= Work to complete =
Only lines holding the word "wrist" should be copied from the material.
□ □ □ □ □
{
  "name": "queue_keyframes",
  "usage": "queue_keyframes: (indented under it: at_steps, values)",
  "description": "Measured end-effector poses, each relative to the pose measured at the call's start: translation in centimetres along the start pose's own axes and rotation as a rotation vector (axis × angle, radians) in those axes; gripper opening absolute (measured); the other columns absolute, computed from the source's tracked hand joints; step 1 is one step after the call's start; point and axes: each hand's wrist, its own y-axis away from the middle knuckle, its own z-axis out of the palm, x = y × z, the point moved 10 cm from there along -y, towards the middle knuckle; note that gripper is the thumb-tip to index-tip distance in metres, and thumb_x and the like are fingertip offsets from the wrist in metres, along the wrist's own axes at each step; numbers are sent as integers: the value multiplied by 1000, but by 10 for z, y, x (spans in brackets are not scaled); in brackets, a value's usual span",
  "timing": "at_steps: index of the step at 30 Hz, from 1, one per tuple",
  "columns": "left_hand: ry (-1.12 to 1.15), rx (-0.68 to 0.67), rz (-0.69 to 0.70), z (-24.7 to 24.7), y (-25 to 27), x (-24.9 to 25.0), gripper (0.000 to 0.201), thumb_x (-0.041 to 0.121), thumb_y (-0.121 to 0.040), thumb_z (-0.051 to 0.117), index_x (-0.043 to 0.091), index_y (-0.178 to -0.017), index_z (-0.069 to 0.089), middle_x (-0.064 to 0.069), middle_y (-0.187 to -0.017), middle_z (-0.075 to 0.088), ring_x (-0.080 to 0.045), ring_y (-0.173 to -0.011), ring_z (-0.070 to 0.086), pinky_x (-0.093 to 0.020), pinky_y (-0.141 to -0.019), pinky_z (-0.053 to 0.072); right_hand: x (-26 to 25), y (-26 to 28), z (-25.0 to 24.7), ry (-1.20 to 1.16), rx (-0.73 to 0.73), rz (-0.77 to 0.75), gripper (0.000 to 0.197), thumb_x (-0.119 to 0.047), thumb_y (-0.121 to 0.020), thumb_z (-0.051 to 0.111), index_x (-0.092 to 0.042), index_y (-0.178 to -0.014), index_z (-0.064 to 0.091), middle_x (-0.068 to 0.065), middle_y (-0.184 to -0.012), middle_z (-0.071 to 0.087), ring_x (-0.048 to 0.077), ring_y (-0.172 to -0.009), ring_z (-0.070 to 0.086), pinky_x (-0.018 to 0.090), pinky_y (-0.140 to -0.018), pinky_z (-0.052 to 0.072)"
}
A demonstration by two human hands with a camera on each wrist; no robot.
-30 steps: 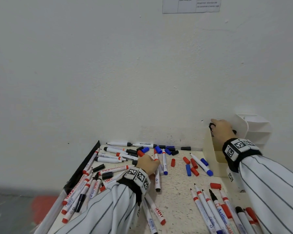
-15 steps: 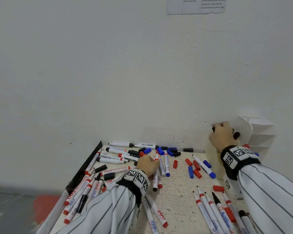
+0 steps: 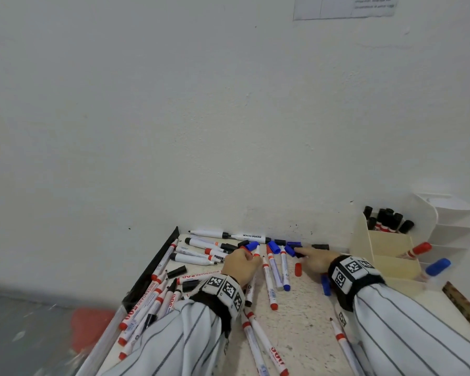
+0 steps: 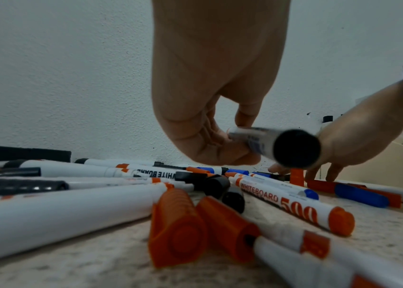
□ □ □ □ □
= Solution to this problem =
  "description": "Measured end-effector poses, each relative to the pose measured at the call's start: translation in centimetres along the start pose's own axes and rotation as a rotation vector (axis × angle, radians) in those axes; gripper opening absolute (measured); the other columns absolute, computed from the source's tracked hand joints; step 1 is one step after the call's start; point and axes: each hand's wrist, its own y-axis away from the middle knuckle, its own z-axis out of the palm, x = y × z, the point moved 10 cm from there along -y, towards the middle knuckle; note that gripper is the thumb-tip to index-tip distance in metres, and thumb_x and the like are fingertip offsets from the wrist in metres, along the wrist's own axes at each step; numbers are sent as integers: the value multiplied by 1000, but by 10 for z, y, x (spans in brackets are not scaled); in brackets, a value's usual span",
A demonstration by two human hands with a camera on each wrist; no robot.

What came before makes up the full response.